DIRECTIONS → Where a line in the records below includes "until", pull that line out.
━━━ INPUT FOR THIS TASK
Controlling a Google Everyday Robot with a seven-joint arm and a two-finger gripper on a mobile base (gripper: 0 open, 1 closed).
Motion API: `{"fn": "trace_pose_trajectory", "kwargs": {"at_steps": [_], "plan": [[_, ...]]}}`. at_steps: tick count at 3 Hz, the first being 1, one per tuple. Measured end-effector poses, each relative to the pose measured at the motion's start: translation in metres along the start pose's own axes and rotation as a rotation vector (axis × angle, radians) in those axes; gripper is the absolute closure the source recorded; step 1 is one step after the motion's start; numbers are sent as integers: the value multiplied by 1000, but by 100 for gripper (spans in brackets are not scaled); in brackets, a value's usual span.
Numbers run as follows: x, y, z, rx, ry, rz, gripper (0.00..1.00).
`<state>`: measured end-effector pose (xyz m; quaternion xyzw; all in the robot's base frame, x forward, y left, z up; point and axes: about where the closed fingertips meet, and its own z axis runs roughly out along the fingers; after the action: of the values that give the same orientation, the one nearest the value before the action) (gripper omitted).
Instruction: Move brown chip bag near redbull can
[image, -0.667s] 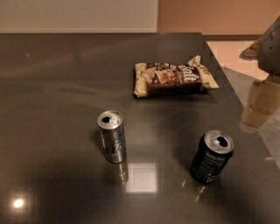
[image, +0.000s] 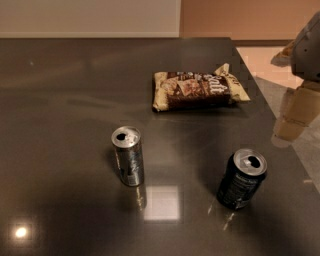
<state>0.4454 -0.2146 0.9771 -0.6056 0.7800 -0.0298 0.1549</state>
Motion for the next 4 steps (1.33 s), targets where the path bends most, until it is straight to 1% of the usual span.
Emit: {"fn": "trace_pose_trajectory", "kwargs": {"at_steps": [1,2,3,4], "plan": [[-12,-23,13,-17,-24,-17,0],[-27,-53,29,-34,-59,-41,0],[-37,-83,55,-39,-83,-56,0],[-42,-113,88,-39,-92,-66,0]]}}
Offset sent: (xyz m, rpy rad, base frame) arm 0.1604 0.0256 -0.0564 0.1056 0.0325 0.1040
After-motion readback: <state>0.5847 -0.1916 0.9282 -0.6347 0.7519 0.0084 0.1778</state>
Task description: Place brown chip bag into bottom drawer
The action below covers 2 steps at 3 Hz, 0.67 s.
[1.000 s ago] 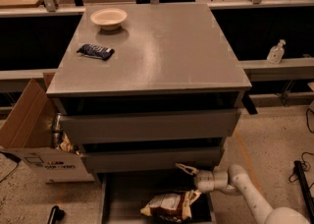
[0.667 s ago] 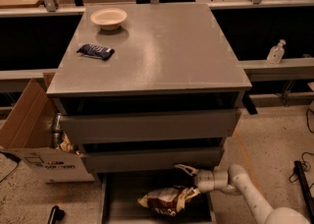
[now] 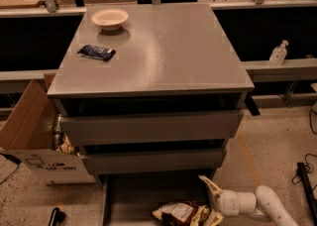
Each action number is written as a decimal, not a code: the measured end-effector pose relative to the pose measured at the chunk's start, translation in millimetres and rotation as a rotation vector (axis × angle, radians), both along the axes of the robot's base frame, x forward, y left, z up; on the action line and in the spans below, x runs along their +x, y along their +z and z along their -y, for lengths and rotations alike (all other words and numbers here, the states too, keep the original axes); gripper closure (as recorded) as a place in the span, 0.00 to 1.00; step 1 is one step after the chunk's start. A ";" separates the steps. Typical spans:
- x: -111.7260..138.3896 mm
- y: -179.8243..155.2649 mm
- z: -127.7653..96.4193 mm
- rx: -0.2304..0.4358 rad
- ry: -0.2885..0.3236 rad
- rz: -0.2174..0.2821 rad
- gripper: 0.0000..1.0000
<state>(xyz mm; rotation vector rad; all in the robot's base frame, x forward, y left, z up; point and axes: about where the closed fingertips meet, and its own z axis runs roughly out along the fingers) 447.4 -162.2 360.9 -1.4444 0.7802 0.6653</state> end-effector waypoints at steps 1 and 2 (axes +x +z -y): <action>-40.9 19.5 44.4 -0.007 -0.068 0.088 0.00; -40.9 19.5 44.4 -0.007 -0.068 0.088 0.00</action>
Offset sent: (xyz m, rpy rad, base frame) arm -0.0560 -0.0691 0.0312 -0.0180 -0.1301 -0.1062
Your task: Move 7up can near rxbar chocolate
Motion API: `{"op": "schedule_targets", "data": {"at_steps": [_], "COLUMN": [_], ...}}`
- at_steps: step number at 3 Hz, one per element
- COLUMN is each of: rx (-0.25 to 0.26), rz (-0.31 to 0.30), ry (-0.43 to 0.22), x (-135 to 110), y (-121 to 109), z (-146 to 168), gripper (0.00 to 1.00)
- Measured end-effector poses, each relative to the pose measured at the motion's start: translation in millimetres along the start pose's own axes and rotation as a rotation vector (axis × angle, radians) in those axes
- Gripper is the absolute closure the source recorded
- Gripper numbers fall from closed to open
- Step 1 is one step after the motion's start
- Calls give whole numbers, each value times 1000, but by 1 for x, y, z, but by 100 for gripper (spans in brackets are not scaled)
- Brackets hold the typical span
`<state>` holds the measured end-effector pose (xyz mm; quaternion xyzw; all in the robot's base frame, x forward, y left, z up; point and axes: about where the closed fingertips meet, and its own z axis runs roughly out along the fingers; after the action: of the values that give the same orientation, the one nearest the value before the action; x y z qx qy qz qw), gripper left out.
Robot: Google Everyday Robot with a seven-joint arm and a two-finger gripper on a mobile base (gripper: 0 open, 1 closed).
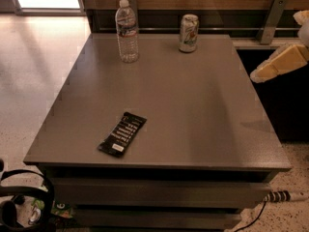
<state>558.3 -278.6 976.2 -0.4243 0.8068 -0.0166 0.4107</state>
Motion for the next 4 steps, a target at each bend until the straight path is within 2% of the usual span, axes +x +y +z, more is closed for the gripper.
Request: {"op": "schedule_targets", "data": {"at_steps": [1,2,4], "rx": [61,104,77], "rz": [89,109,109], "ry": [-163,-214,-254], "x": [-15,-25,-38], "y": [-21,-33,-36], "z": [21,23,41], "gripper": [0,0,0]}}
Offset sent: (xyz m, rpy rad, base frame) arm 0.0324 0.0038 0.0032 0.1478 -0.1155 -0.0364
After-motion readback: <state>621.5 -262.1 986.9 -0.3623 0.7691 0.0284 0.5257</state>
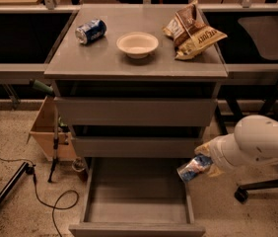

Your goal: Pick redbull can from bottom drawer and place on counter

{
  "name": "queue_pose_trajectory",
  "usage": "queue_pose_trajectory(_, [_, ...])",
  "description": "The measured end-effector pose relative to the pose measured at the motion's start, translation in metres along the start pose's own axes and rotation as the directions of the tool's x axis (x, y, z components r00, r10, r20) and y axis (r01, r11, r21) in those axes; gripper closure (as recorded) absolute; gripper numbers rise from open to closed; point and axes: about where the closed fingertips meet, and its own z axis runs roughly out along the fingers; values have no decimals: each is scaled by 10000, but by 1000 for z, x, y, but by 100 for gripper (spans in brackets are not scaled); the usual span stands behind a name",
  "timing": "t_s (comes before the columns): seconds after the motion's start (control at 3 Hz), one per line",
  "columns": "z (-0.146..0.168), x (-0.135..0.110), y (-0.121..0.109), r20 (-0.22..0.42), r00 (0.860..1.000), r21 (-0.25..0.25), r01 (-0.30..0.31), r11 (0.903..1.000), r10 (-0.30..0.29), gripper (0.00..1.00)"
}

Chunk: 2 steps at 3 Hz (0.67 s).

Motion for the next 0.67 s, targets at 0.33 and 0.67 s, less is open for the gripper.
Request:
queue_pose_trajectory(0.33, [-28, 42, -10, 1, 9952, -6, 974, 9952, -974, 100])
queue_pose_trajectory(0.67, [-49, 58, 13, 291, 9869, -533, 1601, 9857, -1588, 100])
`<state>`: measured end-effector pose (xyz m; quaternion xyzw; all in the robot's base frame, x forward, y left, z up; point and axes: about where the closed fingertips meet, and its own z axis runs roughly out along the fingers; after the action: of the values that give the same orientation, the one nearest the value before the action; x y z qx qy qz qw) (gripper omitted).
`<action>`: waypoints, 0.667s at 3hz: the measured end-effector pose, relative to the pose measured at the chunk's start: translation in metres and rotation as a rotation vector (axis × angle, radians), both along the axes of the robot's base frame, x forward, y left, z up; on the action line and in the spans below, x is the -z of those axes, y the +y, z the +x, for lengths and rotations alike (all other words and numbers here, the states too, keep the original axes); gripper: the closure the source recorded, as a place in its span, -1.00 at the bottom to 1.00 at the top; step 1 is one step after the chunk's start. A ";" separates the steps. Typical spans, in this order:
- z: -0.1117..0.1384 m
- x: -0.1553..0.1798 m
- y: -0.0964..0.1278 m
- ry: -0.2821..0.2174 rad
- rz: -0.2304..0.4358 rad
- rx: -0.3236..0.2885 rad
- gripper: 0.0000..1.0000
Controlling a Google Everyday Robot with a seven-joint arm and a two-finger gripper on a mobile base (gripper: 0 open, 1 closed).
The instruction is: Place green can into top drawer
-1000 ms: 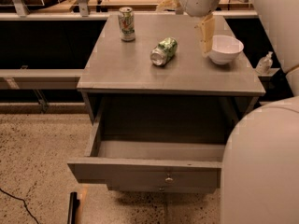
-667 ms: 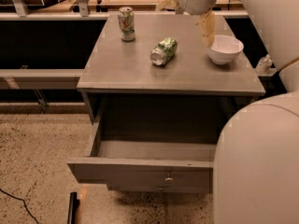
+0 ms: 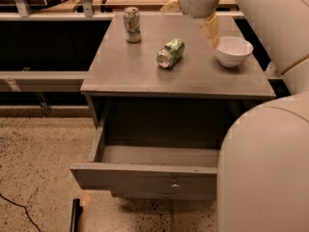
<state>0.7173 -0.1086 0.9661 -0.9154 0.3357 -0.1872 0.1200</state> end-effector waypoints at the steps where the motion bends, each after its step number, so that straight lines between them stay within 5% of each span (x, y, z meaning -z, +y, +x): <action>1: 0.012 0.009 0.015 -0.063 -0.072 -0.030 -1.00; 2: 0.028 0.029 0.026 -0.102 -0.140 -0.074 -1.00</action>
Offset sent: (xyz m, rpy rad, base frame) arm 0.0456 0.0391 -0.0472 -0.2175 -0.1577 0.1278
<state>0.7452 -0.0822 0.9371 -0.9225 0.2812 -0.2520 0.0797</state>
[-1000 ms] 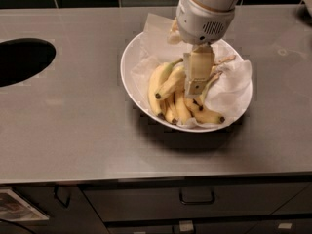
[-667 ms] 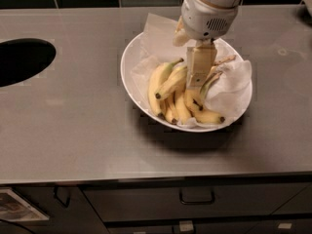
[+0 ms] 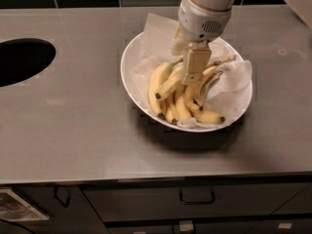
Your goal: Pick banana from white bowl
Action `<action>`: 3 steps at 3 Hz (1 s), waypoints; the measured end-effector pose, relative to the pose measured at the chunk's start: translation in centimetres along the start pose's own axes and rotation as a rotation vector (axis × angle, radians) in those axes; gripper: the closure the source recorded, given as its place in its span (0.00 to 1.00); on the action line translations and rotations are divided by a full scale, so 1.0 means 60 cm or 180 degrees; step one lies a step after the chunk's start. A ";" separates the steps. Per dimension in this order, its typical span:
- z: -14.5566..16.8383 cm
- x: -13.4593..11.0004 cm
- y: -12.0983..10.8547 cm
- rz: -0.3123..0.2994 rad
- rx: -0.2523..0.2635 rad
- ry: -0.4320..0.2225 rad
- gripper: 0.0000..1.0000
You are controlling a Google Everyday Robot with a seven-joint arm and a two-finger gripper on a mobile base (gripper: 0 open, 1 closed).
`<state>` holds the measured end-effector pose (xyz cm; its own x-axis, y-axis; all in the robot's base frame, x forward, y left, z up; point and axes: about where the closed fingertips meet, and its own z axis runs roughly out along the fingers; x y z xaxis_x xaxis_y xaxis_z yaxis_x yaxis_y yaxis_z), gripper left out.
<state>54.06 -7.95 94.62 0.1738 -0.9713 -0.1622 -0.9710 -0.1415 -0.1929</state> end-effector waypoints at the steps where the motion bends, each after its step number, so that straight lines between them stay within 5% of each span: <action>1: 0.020 0.001 0.009 0.0005 -0.0089 -0.0011 0.40; 3: 0.046 0.002 0.019 0.0016 -0.0194 -0.0017 0.41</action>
Offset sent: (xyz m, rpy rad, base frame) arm -0.0180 -0.0042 -0.0382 -0.0219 0.1130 0.0059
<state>53.40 -7.69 91.73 0.1695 -0.9710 -0.1684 -0.9800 -0.1481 -0.1328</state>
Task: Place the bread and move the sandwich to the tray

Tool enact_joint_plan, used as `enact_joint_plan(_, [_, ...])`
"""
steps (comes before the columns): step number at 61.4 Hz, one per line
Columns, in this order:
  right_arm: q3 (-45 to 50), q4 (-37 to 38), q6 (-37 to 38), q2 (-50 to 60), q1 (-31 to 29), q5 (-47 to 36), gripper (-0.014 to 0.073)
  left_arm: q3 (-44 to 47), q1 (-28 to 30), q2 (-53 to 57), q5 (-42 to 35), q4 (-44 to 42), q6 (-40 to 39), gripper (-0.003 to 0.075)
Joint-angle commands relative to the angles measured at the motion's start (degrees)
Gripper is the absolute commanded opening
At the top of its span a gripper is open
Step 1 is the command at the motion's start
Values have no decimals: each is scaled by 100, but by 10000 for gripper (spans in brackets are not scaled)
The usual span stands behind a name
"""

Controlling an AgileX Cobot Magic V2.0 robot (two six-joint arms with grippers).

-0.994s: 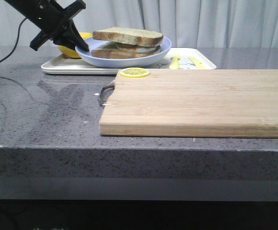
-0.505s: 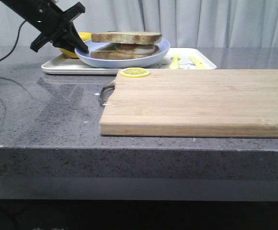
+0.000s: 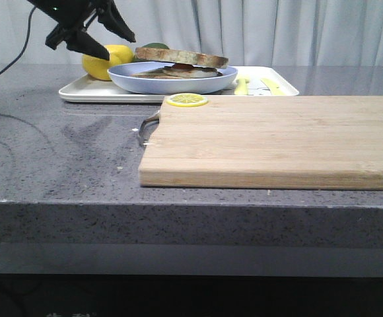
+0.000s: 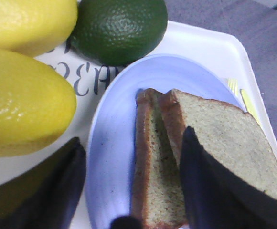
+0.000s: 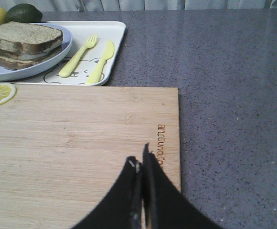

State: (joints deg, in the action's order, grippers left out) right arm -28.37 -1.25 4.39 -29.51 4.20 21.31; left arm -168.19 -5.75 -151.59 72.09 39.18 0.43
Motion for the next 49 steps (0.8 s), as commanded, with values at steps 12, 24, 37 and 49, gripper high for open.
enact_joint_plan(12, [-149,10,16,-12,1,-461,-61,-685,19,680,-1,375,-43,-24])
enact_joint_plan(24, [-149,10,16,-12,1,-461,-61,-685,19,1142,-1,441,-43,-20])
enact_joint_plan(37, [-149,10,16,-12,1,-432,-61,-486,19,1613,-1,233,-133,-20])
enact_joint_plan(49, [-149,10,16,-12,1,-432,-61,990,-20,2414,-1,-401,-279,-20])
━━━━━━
REPLY →
Motion for the next 4 steps (1.33 s), targets where the path bends most, until it is straight to 1% of the usual span.
Motion for the next 4 steps, a target at each bend until the straight path is within 2% of the usual span, axes +x +y +z, more is closed for the gripper.

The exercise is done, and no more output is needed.